This note is based on Coursera course by Andrew ng.
(It is just study note for me. It could be copied or awkward sometimes for sentence anything, because i am not native. But, i want to learn Deep Learning on English. So, everything will be bettter and better :))
The term, Deep Learning, refers to training Neural Networks, Sometimes very large Neural Networks. Let's start to the Housing Price Prediction example. I want to fit a function to predict the price of the houses, the function of size. The blue line is my function for predicting the price of the house as a function of this size. Then, the function that I've just fit the housing prices is a very simple neural network. If I draw neural network, it is like right to the graph.
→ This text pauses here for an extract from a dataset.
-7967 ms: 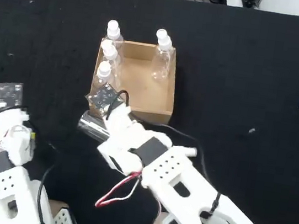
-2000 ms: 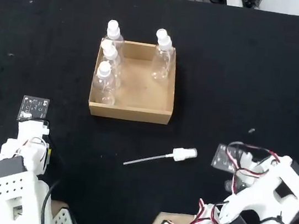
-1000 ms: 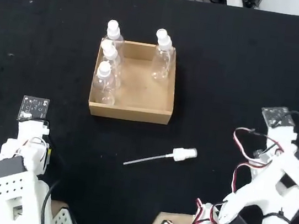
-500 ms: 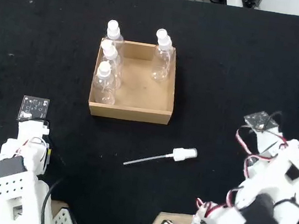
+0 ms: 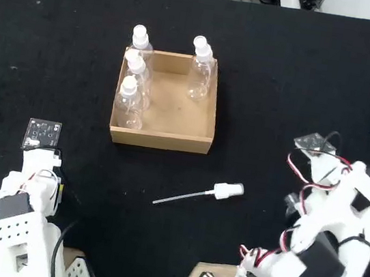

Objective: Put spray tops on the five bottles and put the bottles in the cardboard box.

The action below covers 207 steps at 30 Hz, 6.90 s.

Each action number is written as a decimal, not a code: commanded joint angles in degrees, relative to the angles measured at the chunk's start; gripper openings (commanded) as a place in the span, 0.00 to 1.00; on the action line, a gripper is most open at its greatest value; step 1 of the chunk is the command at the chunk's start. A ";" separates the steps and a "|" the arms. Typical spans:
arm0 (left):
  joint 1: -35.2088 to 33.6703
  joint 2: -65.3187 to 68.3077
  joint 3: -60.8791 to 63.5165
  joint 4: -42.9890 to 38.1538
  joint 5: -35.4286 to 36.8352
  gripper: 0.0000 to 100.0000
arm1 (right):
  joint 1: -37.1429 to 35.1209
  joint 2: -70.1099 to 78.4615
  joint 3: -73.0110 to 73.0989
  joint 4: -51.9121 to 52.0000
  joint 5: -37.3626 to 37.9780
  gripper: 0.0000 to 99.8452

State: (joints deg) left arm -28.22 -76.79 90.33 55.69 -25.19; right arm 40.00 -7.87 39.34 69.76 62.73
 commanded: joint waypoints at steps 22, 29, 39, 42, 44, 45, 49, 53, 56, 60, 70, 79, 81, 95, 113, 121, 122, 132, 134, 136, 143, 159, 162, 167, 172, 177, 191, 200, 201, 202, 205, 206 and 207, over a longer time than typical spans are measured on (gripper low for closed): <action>0.84 0.09 0.48 -0.70 -0.09 0.03 | -45.98 -4.26 6.99 -6.15 -44.04 0.01; 0.84 0.09 0.48 -0.70 -0.09 0.03 | -54.24 -14.81 13.14 -5.98 -44.75 0.01; 1.01 0.18 -0.92 -0.53 -2.20 0.03 | -48.53 -29.76 14.20 -1.14 -44.13 0.01; 0.57 0.79 -3.74 1.05 -7.38 0.03 | -43.25 -32.75 13.93 -0.44 -44.13 0.01; 0.75 0.79 -6.90 5.54 -8.79 0.03 | -38.51 -33.80 13.93 -0.97 -44.13 0.01; 0.92 0.79 -8.92 8.53 -9.23 0.03 | -35.69 -34.24 13.93 -1.58 -44.22 0.01; 1.01 0.79 -17.71 18.37 -11.60 0.03 | -25.58 -34.42 13.93 -3.60 -44.22 0.01; 1.98 0.79 -24.22 23.82 -15.82 0.04 | -21.27 -34.33 14.46 -3.96 -44.66 0.01; 6.02 0.79 -29.49 30.51 -18.20 0.14 | -21.63 -34.51 16.04 -4.66 -45.54 0.01; 18.24 0.79 -35.30 36.75 -17.93 0.18 | -21.01 -34.77 18.77 -8.88 -51.96 0.01; 55.96 12.31 -38.29 29.10 -5.63 0.16 | -10.99 -34.42 19.47 -10.81 -55.91 0.01; 66.24 38.42 -49.45 15.12 2.55 0.16 | -10.11 -34.42 22.02 -16.26 -56.88 0.01; 67.38 43.25 -53.14 14.59 5.01 0.16 | -10.11 -34.42 22.29 -16.97 -56.88 0.01; 68.97 67.96 -61.23 4.04 17.14 0.16 | -6.95 -34.77 22.37 -16.97 -56.97 0.01; 71.69 72.18 -52.62 -2.99 18.81 0.09 | -7.12 -34.51 22.29 -16.97 -56.97 0.01; 70.99 71.74 -52.44 -2.55 18.81 0.03 | -7.12 -34.51 22.37 -16.97 -56.97 0.01; 70.81 71.74 -52.35 -2.55 18.81 0.03 | -7.12 -34.51 22.37 -16.97 -56.97 0.01; 58.59 60.84 -56.92 15.74 8.09 0.03 | -8.53 -34.42 22.46 -16.97 -56.97 0.01; 54.81 55.74 -56.57 18.20 5.80 0.03 | -10.73 -34.59 22.46 -16.88 -56.97 0.01; 51.56 50.90 -55.52 19.78 4.48 0.03 | -12.75 -34.77 22.46 -16.62 -56.97 0.01; 42.59 40.44 -45.05 19.34 -0.44 0.03 | -17.32 -34.77 22.46 -16.53 -56.97 0.01; 28.62 40.18 -42.15 24.00 -11.96 0.09 | -17.49 -34.77 23.69 -16.88 -56.97 0.01; 27.03 40.26 -45.32 25.14 -12.75 0.13 | -17.49 -34.77 23.69 -16.88 -56.97 0.01; 26.77 40.26 -46.64 25.49 -15.65 0.14 | -17.49 -34.77 23.87 -16.62 -56.97 0.01; 27.03 40.44 -45.23 25.58 -19.16 0.14 | -17.41 -34.77 24.40 -16.88 -56.79 0.01; 27.30 40.44 -40.66 25.58 -24.18 0.13 | -17.49 -34.77 24.31 -16.97 -56.79 0.01; 28.97 40.35 -24.92 10.73 -12.22 0.13 | -17.49 -34.77 24.31 -16.97 -56.88 0.01; 28.88 39.65 -22.64 9.49 -12.22 0.03 | -17.41 -34.77 24.40 -16.88 -56.79 0.01; 28.88 39.65 -23.16 10.02 -12.31 0.04 | -17.41 -34.77 24.40 -16.88 -56.79 0.01; 28.88 39.65 -23.87 10.46 -12.31 0.03 | -17.32 -34.77 24.40 -16.79 -56.79 0.01; 28.88 39.65 -26.59 12.22 -12.31 0.03 | -17.14 -34.77 24.40 -16.70 -56.70 0.01; 28.88 39.82 -27.12 12.75 -12.31 0.03 | -17.14 -34.77 24.40 -16.70 -56.70 0.01; 28.88 39.82 -27.47 12.92 -12.40 0.03 | -17.14 -34.77 24.40 -16.70 -56.70 0.01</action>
State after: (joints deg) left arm 0.53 -35.91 67.47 67.03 -37.76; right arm 23.38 -40.13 63.96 54.02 6.29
Let's go more big steps. I have other features, which are the number of bedrooms, postal code and wealth. I may think one of things that the size and the number of bedrooms can affect the price of a house is family size. I may think postal code as walkability. And wealth may tell me how good is the school quality. So based on the size and number of bedrooms, i can estimate the family size, postal code, walkability, based on the postal code and wealth, i can estimate the school quality. Finally, i might think that the way people decide how much they are willing to pay for a house, is they look at the things.
So what i actually implement is this. I have a neural network with four inputs. And given these input features, the job of the neural network will be to predict y. And these circle in the middle are called hidden units in the neural network. Layer refers to input layer and hidden layer. The hidden layer is density connected because every input feature is connected to every one of these circles in the middle.
This image shows NN examples. The left is standard NN. Second one is convolutional NN, which is used for image data. Third one is recurrrent NN, which is very good for one-dimensional sequence data.